### Aim of the exercise
Output nothing but the lines from the first line of the entries to the line with "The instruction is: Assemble", inclusive, exactly as they read.

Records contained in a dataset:
Segment Open
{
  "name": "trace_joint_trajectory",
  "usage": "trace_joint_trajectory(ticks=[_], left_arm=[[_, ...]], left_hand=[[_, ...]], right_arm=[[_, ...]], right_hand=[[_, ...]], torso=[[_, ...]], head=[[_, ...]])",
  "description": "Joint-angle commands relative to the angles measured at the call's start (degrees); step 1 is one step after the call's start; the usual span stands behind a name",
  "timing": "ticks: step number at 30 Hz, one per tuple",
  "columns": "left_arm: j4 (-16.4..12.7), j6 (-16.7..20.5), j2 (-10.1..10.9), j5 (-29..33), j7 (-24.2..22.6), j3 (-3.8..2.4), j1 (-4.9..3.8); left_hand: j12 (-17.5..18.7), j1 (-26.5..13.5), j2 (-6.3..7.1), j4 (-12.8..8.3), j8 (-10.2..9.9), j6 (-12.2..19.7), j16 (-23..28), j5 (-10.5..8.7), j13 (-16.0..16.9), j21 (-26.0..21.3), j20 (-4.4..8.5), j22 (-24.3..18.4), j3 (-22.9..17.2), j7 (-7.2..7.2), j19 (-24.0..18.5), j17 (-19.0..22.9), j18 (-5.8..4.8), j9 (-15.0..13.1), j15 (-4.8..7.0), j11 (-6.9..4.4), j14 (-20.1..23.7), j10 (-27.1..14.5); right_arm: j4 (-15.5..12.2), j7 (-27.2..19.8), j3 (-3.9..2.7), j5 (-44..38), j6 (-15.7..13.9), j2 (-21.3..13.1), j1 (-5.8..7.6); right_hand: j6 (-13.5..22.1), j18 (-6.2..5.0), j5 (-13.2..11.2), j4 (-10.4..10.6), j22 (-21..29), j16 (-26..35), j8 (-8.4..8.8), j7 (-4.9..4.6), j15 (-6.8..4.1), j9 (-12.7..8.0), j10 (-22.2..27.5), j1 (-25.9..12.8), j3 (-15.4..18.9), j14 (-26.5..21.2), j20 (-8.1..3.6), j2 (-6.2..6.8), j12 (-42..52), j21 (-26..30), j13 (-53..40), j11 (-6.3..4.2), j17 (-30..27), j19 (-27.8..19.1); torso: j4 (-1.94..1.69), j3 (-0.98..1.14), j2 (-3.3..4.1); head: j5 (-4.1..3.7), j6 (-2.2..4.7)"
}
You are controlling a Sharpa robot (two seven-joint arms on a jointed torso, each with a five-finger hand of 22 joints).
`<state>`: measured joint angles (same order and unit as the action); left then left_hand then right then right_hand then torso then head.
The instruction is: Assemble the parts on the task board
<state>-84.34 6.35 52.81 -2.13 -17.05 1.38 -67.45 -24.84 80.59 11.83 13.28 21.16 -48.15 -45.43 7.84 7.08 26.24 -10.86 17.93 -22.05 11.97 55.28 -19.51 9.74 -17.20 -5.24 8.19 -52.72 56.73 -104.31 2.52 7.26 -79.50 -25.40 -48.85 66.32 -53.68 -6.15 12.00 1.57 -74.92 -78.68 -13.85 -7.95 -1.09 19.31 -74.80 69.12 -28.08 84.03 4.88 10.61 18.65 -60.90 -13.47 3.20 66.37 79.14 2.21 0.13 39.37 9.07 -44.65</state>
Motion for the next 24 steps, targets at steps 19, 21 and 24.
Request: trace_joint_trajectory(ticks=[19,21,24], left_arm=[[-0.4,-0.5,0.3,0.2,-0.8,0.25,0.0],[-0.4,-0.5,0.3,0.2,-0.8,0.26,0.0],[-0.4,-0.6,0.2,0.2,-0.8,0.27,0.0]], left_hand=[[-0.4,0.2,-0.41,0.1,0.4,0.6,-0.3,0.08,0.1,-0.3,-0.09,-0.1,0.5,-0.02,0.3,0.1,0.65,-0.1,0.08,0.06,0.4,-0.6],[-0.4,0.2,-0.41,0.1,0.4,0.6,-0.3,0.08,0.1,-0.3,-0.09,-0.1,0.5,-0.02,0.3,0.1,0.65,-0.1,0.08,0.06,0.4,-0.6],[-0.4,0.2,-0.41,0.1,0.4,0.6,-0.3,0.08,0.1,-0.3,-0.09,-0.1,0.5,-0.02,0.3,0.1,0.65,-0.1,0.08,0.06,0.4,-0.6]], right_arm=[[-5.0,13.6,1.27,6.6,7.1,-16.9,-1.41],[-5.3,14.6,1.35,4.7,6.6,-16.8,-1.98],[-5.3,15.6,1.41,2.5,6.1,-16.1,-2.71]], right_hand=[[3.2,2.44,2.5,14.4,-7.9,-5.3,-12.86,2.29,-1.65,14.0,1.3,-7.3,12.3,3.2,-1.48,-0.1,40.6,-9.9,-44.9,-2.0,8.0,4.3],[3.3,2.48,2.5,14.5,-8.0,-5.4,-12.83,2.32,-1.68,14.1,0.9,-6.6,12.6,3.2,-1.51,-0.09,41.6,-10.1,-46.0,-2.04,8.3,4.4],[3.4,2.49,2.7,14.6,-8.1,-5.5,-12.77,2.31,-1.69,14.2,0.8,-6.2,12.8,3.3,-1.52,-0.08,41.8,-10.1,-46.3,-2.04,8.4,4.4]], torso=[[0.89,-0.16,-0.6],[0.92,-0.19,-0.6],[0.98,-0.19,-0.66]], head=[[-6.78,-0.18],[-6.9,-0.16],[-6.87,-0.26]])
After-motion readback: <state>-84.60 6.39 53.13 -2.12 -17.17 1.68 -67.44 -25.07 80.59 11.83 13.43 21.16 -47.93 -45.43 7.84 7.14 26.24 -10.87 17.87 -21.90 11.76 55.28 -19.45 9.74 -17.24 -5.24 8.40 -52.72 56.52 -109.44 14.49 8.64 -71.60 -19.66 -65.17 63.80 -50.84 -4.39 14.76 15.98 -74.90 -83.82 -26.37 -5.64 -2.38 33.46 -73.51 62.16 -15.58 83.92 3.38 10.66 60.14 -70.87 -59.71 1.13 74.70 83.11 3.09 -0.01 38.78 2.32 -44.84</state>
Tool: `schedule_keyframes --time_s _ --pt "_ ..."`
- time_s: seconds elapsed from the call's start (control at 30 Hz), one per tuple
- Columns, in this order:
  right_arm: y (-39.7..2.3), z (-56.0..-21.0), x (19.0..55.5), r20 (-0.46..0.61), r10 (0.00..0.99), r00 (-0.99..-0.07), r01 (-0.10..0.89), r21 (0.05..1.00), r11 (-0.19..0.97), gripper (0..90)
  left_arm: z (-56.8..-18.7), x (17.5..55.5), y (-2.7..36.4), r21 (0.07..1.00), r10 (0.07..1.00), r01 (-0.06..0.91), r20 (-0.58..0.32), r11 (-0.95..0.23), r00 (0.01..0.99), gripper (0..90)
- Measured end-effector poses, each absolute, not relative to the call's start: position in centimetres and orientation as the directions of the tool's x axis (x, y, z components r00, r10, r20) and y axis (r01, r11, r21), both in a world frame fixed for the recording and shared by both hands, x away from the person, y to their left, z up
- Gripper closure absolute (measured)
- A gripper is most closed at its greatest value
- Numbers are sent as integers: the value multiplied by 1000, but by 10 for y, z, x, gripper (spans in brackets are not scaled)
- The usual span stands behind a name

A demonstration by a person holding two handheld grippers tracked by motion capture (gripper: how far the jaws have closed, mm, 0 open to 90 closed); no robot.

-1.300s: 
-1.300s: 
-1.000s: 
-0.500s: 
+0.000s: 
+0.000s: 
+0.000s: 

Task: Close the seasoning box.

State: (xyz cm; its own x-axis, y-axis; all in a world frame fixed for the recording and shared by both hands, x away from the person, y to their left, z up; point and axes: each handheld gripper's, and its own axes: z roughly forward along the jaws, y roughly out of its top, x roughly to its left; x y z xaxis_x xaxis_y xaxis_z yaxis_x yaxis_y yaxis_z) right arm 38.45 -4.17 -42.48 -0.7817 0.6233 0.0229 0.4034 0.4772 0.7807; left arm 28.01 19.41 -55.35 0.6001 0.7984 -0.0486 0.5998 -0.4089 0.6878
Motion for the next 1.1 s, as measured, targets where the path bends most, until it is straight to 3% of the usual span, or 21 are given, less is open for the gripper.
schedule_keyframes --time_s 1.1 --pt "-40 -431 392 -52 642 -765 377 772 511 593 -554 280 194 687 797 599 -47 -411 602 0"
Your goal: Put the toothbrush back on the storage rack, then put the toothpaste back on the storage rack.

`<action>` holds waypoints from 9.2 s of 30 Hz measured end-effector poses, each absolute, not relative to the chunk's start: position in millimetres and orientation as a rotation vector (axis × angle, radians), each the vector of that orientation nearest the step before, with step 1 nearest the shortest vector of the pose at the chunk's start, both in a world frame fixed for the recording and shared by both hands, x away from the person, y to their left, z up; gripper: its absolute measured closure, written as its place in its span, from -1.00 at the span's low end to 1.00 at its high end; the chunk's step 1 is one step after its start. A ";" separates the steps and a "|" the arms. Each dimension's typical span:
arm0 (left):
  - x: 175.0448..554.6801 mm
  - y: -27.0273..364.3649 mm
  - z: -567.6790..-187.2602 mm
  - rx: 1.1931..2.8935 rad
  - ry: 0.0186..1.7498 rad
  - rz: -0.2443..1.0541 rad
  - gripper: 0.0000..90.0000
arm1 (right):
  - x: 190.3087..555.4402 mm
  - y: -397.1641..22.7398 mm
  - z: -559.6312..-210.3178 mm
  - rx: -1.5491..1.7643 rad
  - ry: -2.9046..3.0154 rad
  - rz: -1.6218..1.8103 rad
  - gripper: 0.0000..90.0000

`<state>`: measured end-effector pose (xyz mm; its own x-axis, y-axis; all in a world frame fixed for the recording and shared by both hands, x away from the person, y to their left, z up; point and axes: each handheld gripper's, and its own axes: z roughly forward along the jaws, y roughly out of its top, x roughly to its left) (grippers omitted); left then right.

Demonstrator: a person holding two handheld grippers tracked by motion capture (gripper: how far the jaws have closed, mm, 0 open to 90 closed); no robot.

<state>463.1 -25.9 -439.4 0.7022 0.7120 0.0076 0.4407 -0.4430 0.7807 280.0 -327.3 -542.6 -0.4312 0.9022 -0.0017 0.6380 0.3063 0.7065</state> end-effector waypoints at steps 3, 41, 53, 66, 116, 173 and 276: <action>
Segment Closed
### Task response
{
  "name": "trace_joint_trajectory",
  "usage": "trace_joint_trajectory(ticks=[_], left_arm=[[_, ...]], left_hand=[[_, ...]], right_arm=[[_, ...]], right_hand=[[_, ...]], torso=[[_, ...]], head=[[_, ...]])",
  "description": "Joint-angle commands relative to the angles measured at the call's start (degrees); step 1 is one step after the call's start; the usual span stands behind a name",
  "timing": "ticks: step number at 30 Hz, one per tuple",
  "columns": "left_arm: j4 (-16.4..12.7), j6 (-16.7..20.5), j2 (-10.1..10.9), j5 (-29..33), j7 (-24.2..22.6), j3 (-3.8..2.4), j1 (-4.9..3.8); left_hand: j12 (-17.5..18.7), j1 (-26.5..13.5), j2 (-6.3..7.1), j4 (-12.8..8.3), j8 (-10.2..9.9), j6 (-12.2..19.7), j16 (-23..28), j5 (-10.5..8.7), j13 (-16.0..16.9), j21 (-26.0..21.3), j20 (-4.4..8.5), j22 (-24.3..18.4), j3 (-22.9..17.2), j7 (-7.2..7.2), j19 (-24.0..18.5), j17 (-19.0..22.9), j18 (-5.8..4.8), j9 (-15.0..13.1), j15 (-4.8..7.0), j11 (-6.9..4.4), j14 (-20.1..23.7), j10 (-27.1..14.5); right_arm: j4 (-15.5..12.2), j7 (-27.2..19.8), j3 (-3.9..2.7), j5 (-44..38), j6 (-15.7..13.9), j2 (-21.3..13.1), j1 (-5.8..7.6); right_hand: j6 (-13.5..22.1), j18 (-6.2..5.0), j5 (-13.2..11.2), j4 (-10.4..10.6), j22 (-21..29), j16 (-26..35), j8 (-8.4..8.8), j7 (-4.9..4.6), j15 (-6.8..4.1), j9 (-12.7..8.0), j10 (-22.2..27.5), j1 (-25.9..12.8), j3 (-15.4..18.9), j14 (-26.5..21.2), j20 (-8.1..3.6), j2 (-6.2..6.8), j12 (-42..52), j21 (-26..30), j13 (-53..40), j11 (-6.3..4.2), j17 (-30..27), j19 (-27.8..19.1); torso: j4 (-1.94..1.69), j3 (-0.98..1.14), j2 (-3.3..4.1); head: j5 (-4.1..3.7), j6 (-2.2..4.7)"
}
You are controlling a Sharpa robot (two seven-joint arms on a jointed torso, each with a five-finger hand of 22 joints).
`<state>`: measured joint angles (same order and unit as the action); left then left_hand then right then right_hand then torso then head.
The instruction is: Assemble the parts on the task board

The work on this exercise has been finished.